## Information shown

╭──

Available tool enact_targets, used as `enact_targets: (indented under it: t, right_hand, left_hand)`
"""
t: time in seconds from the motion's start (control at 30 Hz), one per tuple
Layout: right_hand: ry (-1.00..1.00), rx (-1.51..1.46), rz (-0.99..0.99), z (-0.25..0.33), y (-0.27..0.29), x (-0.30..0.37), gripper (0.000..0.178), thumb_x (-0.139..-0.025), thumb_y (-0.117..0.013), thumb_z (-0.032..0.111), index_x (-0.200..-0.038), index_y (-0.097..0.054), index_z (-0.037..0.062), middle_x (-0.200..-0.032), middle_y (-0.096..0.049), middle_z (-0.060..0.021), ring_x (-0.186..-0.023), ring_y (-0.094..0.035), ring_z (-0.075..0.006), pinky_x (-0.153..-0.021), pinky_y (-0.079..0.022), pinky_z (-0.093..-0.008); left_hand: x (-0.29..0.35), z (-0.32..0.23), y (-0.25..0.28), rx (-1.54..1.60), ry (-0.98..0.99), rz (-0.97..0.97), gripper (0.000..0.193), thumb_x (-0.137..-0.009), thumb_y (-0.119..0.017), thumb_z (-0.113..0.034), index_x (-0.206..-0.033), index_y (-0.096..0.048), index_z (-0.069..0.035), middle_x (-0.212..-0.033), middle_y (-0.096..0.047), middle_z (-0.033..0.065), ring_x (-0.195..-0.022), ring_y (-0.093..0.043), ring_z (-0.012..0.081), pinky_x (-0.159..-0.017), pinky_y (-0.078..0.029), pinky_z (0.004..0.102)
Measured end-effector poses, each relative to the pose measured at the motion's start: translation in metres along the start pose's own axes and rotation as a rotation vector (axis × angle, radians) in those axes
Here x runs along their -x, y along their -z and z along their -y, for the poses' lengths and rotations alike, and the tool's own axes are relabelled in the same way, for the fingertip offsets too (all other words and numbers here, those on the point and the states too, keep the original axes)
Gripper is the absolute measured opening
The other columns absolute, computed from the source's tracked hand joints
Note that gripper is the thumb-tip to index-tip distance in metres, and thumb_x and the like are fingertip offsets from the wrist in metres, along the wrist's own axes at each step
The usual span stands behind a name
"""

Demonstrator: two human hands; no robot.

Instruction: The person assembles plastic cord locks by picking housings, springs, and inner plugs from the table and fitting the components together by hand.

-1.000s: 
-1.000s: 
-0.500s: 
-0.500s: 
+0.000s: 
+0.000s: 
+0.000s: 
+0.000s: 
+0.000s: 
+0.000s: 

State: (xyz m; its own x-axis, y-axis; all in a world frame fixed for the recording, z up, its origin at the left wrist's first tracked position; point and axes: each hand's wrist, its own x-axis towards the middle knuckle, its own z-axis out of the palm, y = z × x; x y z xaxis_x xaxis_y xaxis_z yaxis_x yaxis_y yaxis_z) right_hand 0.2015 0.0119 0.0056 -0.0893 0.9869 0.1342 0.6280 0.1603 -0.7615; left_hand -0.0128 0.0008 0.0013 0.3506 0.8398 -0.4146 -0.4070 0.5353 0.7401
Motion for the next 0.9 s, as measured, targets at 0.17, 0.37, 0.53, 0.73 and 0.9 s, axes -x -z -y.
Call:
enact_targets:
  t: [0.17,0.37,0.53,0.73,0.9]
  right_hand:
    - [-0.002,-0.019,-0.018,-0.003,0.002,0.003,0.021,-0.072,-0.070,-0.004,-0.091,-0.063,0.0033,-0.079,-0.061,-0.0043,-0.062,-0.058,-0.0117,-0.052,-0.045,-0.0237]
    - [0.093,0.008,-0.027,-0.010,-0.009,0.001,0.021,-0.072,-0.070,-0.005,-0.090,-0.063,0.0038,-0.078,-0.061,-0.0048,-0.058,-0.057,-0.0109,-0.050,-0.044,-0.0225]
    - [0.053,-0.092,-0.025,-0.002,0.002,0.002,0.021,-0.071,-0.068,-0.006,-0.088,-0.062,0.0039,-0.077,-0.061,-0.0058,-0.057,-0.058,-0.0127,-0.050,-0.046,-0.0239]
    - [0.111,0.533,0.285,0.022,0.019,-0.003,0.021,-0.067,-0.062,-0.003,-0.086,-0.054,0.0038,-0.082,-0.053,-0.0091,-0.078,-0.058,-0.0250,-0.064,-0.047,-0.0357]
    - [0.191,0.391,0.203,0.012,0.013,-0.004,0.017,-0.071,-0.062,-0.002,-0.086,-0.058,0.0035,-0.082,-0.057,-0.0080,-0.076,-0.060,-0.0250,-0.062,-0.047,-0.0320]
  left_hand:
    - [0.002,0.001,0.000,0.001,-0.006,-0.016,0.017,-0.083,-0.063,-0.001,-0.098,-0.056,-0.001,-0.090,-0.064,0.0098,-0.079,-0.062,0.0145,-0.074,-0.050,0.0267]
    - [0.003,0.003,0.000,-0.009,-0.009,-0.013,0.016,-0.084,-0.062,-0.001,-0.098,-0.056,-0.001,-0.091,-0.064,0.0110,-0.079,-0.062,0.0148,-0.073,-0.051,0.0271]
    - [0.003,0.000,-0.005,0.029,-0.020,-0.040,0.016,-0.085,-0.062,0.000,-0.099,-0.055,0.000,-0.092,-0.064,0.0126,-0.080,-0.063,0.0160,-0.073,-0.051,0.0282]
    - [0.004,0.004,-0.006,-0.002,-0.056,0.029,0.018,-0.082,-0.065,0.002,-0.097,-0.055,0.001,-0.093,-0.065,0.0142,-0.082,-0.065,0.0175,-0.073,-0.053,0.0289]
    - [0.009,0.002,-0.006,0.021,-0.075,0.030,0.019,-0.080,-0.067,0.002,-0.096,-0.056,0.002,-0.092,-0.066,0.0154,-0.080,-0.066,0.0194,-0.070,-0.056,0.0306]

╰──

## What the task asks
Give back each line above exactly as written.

## Task solution
Available tool enact_targets, used as `enact_targets: (indented under it: t, right_hand, left_hand)`
"""
t: time in seconds from the motion's start (control at 30 Hz), one per tuple
Layout: right_hand: ry (-1.00..1.00), rx (-1.51..1.46), rz (-0.99..0.99), z (-0.25..0.33), y (-0.27..0.29), x (-0.30..0.37), gripper (0.000..0.178), thumb_x (-0.139..-0.025), thumb_y (-0.117..0.013), thumb_z (-0.032..0.111), index_x (-0.200..-0.038), index_y (-0.097..0.054), index_z (-0.037..0.062), middle_x (-0.200..-0.032), middle_y (-0.096..0.049), middle_z (-0.060..0.021), ring_x (-0.186..-0.023), ring_y (-0.094..0.035), ring_z (-0.075..0.006), pinky_x (-0.153..-0.021), pinky_y (-0.079..0.022), pinky_z (-0.093..-0.008); left_hand: x (-0.29..0.35), z (-0.32..0.23), y (-0.25..0.28), rx (-1.54..1.60), ry (-0.98..0.99), rz (-0.97..0.97), gripper (0.000..0.193), thumb_x (-0.137..-0.009), thumb_y (-0.119..0.017), thumb_z (-0.113..0.034), index_x (-0.206..-0.033), index_y (-0.096..0.048), index_z (-0.069..0.035), middle_x (-0.212..-0.033), middle_y (-0.096..0.047), middle_z (-0.033..0.065), ring_x (-0.195..-0.022), ring_y (-0.093..0.043), ring_z (-0.012..0.081), pinky_x (-0.159..-0.017), pinky_y (-0.078..0.029), pinky_z (0.004..0.102)
Measured end-effector poses, each relative to the pose measured at the motion's start: translation in metres along the start pose's own axes and rotation as a rotation vector (axis × angle, radians) in those axes
Here x runs along their -x, y along their -z and z along their -y, for the poses' lengths and rotations alike, and the tool's own axes are relabelled in the same way, for the fingertip offsets too (all other words and numbers here, those on the point and the states too, keep the original axes)
Gripper is the absolute measured opening
The other columns absolute, computed from the source's tracked hand joints
Note that gripper is the thumb-tip to index-tip distance in metres, and thumb_x and the like are fingertip offsets from the wrist in metres, along the wrist's own axes at each step
The usual span stands behind a name
"""

Demonstrator: two human hands; no robot.

Instruction: The person assembles plastic cord locks by picking housings, springs, and inner plugs from the table and fitting the components together by hand.

-1.000s: 
-1.000s: 
-0.500s: 
-0.500s: 
+0.000s: 
+0.000s: 
+0.000s: 
+0.000s: 
+0.000s: 
+0.000s: 

State: (xyz m; its own x-axis, y-axis; all in a world frame fixed for the recording, z up, its origin at the left wrist's first tracked position; point and axes: each hand's wrist, its own x-axis towards the middle knuckle, its own z-axis out of the palm, y = z × x; x y z xaxis_x xaxis_y xaxis_z yaxis_x yaxis_y yaxis_z) right_hand 0.2015 0.0119 0.0056 -0.0893 0.9869 0.1342 0.6280 0.1603 -0.7615; left_hand -0.0128 0.0008 0.0013 0.3506 0.8398 -0.4146 -0.4070 0.5353 0.7401
Motion for the next 0.9 s, as measured, targets at 0.17, 0.37, 0.53, 0.73 and 0.9 s, axes -x -z -y.
Call:
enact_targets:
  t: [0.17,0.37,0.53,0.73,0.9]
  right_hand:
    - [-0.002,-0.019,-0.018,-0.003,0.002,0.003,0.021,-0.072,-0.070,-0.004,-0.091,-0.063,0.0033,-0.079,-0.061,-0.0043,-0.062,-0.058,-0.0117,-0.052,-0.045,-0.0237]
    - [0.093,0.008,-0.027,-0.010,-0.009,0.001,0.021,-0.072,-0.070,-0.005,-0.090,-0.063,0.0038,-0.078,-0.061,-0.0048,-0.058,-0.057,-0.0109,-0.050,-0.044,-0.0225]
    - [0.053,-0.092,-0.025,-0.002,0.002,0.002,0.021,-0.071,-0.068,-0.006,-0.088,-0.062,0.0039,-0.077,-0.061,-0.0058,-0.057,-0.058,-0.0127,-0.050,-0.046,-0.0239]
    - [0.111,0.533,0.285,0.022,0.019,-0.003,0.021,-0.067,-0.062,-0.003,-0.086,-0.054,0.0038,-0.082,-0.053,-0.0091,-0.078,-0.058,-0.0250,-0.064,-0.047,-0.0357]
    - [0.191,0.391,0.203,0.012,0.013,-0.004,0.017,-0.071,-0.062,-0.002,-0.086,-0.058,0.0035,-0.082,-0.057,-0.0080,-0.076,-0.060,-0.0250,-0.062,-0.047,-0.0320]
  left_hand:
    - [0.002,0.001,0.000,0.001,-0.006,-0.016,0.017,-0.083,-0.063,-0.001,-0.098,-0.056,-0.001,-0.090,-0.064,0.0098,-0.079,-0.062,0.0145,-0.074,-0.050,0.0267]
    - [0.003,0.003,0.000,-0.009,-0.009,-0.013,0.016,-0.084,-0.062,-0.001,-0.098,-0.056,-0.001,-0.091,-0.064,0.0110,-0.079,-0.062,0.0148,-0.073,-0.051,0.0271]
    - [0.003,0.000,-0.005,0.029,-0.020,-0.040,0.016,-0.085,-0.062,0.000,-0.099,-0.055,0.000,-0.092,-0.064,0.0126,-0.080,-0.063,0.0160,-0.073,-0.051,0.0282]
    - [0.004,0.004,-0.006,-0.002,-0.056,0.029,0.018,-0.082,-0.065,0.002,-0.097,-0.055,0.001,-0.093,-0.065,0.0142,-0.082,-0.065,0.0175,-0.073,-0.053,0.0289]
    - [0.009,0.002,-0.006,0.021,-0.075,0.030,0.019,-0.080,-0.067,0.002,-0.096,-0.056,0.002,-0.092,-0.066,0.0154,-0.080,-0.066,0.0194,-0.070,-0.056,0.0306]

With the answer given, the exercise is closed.